=== Begin Enclosure ===

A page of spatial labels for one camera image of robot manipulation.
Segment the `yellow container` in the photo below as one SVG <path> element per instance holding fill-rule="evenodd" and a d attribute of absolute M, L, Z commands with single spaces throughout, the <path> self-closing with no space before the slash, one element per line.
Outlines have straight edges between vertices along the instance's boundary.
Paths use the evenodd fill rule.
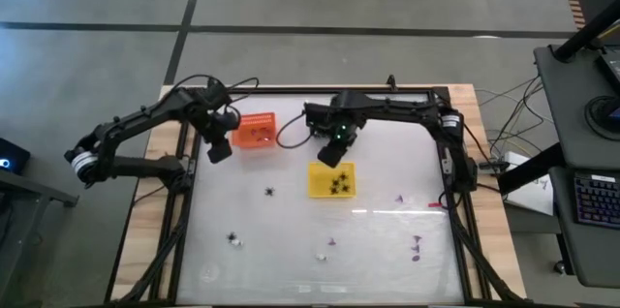
<path fill-rule="evenodd" d="M 340 163 L 332 169 L 321 162 L 308 164 L 308 197 L 352 198 L 356 195 L 356 165 Z"/>

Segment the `gray floor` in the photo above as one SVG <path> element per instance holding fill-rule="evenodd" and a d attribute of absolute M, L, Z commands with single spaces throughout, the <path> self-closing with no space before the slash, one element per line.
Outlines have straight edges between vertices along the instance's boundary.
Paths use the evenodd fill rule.
<path fill-rule="evenodd" d="M 0 0 L 0 21 L 180 24 L 187 1 Z M 193 23 L 574 30 L 566 0 L 199 0 Z M 176 35 L 0 30 L 0 96 L 8 104 L 0 112 L 0 137 L 33 153 L 28 177 L 80 195 L 76 209 L 53 207 L 47 214 L 25 299 L 65 307 L 104 298 L 136 181 L 119 178 L 84 191 L 62 154 L 97 123 L 155 101 Z M 502 91 L 533 77 L 532 49 L 554 42 L 561 41 L 190 34 L 177 79 L 200 72 L 228 83 L 256 76 L 263 83 L 335 84 L 376 83 L 395 74 L 401 83 L 468 82 Z M 549 115 L 543 94 L 531 104 Z M 509 99 L 484 106 L 486 128 L 499 129 L 512 107 Z M 524 114 L 516 129 L 532 123 Z M 557 140 L 548 123 L 526 138 L 540 148 Z M 139 156 L 146 139 L 128 141 L 120 152 Z M 518 235 L 514 242 L 530 298 L 620 301 L 620 292 L 582 288 L 550 273 L 557 246 L 548 237 Z"/>

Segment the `whiteboard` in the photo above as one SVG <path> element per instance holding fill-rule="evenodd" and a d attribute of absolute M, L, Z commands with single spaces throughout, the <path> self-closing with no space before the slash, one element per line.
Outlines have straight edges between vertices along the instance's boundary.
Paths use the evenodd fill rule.
<path fill-rule="evenodd" d="M 234 105 L 241 113 L 275 112 L 280 128 L 301 113 L 304 101 L 328 104 L 329 98 L 253 95 Z M 281 141 L 307 136 L 301 118 Z M 234 147 L 217 165 L 206 157 L 209 146 L 201 147 L 178 304 L 463 301 L 449 216 L 428 206 L 443 183 L 426 130 L 368 121 L 342 160 L 356 164 L 352 199 L 307 196 L 308 163 L 325 144 L 310 139 L 293 150 Z M 273 188 L 273 196 L 265 188 Z M 231 232 L 242 245 L 229 242 Z"/>

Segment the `computer keyboard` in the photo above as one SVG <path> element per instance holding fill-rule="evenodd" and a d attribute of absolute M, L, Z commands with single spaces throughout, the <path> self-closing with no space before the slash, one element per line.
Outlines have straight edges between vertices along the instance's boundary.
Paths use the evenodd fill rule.
<path fill-rule="evenodd" d="M 576 174 L 578 223 L 620 229 L 620 185 L 614 178 Z"/>

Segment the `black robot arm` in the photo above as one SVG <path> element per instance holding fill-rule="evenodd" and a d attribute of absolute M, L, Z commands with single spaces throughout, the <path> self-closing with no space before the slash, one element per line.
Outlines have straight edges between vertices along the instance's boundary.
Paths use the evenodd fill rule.
<path fill-rule="evenodd" d="M 211 144 L 207 155 L 212 163 L 218 163 L 232 154 L 225 134 L 238 127 L 239 118 L 232 112 L 220 114 L 216 110 L 231 101 L 226 86 L 214 79 L 206 88 L 173 88 L 149 108 L 141 107 L 137 112 L 98 125 L 65 153 L 65 159 L 86 187 L 116 176 L 159 177 L 170 187 L 184 173 L 176 157 L 165 156 L 159 160 L 116 157 L 120 143 L 169 120 L 187 121 Z"/>
<path fill-rule="evenodd" d="M 329 106 L 305 104 L 306 125 L 314 135 L 329 138 L 318 158 L 335 167 L 356 140 L 357 129 L 368 119 L 417 123 L 449 154 L 442 157 L 442 170 L 449 175 L 453 192 L 476 190 L 477 166 L 463 148 L 463 115 L 443 101 L 405 102 L 371 99 L 346 90 L 331 99 Z"/>

=== End Enclosure ===

__Task prompt__.
Copy the whole listing exactly, excluding the pictures in it.

__Reply to the task__.
A page of spatial labels for one camera image of robot manipulation.
Segment the `yellow container` in the photo below as one SVG <path> element per instance holding fill-rule="evenodd" and a d attribute of absolute M, L, Z commands with single spaces throughout, the <path> self-closing with no space before the slash, one element per line.
Outlines have straight edges between vertices along the instance's boundary.
Paths use the evenodd fill rule.
<path fill-rule="evenodd" d="M 340 163 L 332 169 L 321 162 L 308 164 L 308 197 L 352 198 L 356 195 L 356 165 Z"/>

Segment the `gray floor` in the photo above as one SVG <path> element per instance holding fill-rule="evenodd" and a d attribute of absolute M, L, Z commands with single spaces throughout, the <path> self-closing with no space before the slash, one element per line.
Outlines have straight edges between vertices along the instance's boundary.
Paths use the evenodd fill rule.
<path fill-rule="evenodd" d="M 0 0 L 0 21 L 180 24 L 187 1 Z M 193 23 L 574 30 L 566 0 L 199 0 Z M 176 35 L 0 30 L 0 96 L 8 104 L 0 112 L 0 137 L 33 153 L 28 177 L 80 195 L 76 209 L 53 207 L 47 214 L 25 299 L 65 307 L 104 298 L 136 181 L 119 178 L 84 191 L 62 154 L 97 123 L 155 101 Z M 502 91 L 533 77 L 532 49 L 554 42 L 561 41 L 190 34 L 177 79 L 200 72 L 228 83 L 256 76 L 263 83 L 335 84 L 376 83 L 395 74 L 401 83 L 468 82 Z M 549 115 L 543 94 L 531 104 Z M 509 99 L 484 106 L 486 128 L 499 129 L 512 107 Z M 524 114 L 516 129 L 532 123 Z M 557 140 L 548 123 L 526 138 L 540 148 Z M 139 156 L 146 139 L 128 141 L 120 152 Z M 518 235 L 514 242 L 530 298 L 620 301 L 620 292 L 582 288 L 550 273 L 557 246 L 548 237 Z"/>

Segment the `whiteboard` in the photo above as one SVG <path> element per instance holding fill-rule="evenodd" and a d attribute of absolute M, L, Z commands with single spaces throughout, the <path> self-closing with no space before the slash, one element per line.
Outlines have straight edges between vertices along the instance's boundary.
Paths use the evenodd fill rule.
<path fill-rule="evenodd" d="M 234 105 L 241 113 L 275 112 L 280 128 L 301 113 L 304 101 L 328 104 L 329 98 L 253 95 Z M 281 141 L 307 136 L 301 118 Z M 234 147 L 217 165 L 206 157 L 209 146 L 201 147 L 178 304 L 463 301 L 449 216 L 428 206 L 443 183 L 426 130 L 368 121 L 342 160 L 356 164 L 352 199 L 307 196 L 308 163 L 325 144 L 310 139 L 293 150 Z M 273 188 L 273 196 L 265 188 Z M 231 232 L 242 245 L 229 242 Z"/>

Segment the `computer keyboard` in the photo above as one SVG <path> element per instance holding fill-rule="evenodd" and a d attribute of absolute M, L, Z commands with single spaces throughout, the <path> self-closing with no space before the slash, one element per line.
Outlines have straight edges between vertices along the instance's boundary.
Paths use the evenodd fill rule.
<path fill-rule="evenodd" d="M 576 174 L 578 223 L 620 229 L 620 185 L 614 178 Z"/>

Segment the `black robot arm` in the photo above as one SVG <path> element per instance holding fill-rule="evenodd" and a d attribute of absolute M, L, Z commands with single spaces throughout, the <path> self-closing with no space before the slash, one element per line.
Outlines have straight edges between vertices along the instance's boundary.
Paths use the evenodd fill rule.
<path fill-rule="evenodd" d="M 211 144 L 207 155 L 212 163 L 218 163 L 232 154 L 225 134 L 238 127 L 239 118 L 232 112 L 220 114 L 216 110 L 231 101 L 226 86 L 214 79 L 206 88 L 173 88 L 149 108 L 141 107 L 137 112 L 98 125 L 65 153 L 65 159 L 86 187 L 116 176 L 159 177 L 170 187 L 184 173 L 176 157 L 165 156 L 159 160 L 116 157 L 120 143 L 169 120 L 187 121 Z"/>
<path fill-rule="evenodd" d="M 329 106 L 305 104 L 306 125 L 314 135 L 329 138 L 318 158 L 335 167 L 356 140 L 357 129 L 368 119 L 417 123 L 449 154 L 442 157 L 442 170 L 449 175 L 453 192 L 476 190 L 477 166 L 463 148 L 463 115 L 443 101 L 405 102 L 371 99 L 346 90 L 331 99 Z"/>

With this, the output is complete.